**Provided material:**
----

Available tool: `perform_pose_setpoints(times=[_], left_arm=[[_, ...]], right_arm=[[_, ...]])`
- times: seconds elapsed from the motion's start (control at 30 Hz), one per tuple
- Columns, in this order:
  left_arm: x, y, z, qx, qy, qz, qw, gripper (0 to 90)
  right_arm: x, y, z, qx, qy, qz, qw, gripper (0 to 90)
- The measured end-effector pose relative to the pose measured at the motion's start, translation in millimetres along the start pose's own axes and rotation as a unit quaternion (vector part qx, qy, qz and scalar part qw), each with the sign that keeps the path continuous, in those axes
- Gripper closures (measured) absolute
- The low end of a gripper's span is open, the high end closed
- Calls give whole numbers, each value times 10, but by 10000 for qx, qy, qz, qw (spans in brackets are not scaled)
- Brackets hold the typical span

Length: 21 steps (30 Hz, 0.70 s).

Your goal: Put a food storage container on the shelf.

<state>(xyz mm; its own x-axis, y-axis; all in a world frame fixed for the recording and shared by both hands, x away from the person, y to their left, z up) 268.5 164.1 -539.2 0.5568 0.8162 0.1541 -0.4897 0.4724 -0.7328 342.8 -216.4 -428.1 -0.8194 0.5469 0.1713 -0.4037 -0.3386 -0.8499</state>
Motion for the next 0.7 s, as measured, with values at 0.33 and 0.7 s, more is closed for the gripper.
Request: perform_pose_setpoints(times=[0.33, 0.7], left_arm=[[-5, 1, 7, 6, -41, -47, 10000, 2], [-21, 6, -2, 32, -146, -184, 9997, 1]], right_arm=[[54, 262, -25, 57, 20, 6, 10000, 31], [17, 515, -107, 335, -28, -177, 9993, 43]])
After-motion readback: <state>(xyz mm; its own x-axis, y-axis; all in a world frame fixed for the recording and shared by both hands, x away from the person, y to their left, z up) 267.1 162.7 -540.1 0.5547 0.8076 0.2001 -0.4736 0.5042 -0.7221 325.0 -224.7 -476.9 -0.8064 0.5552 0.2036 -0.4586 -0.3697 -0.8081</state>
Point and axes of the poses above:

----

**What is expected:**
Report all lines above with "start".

**Response box:**
- times: seconds elapsed from the motion's start (control at 30 Hz), one per tuple
- The measured end-effector pose relative to the pose measured at the motion's start, translation in millimetres along the start pose's own axes and rotation as a unit quaternion (vector part qx, qy, qz and scalar part qw), each with the sign that keeps the path continuous, in those axes

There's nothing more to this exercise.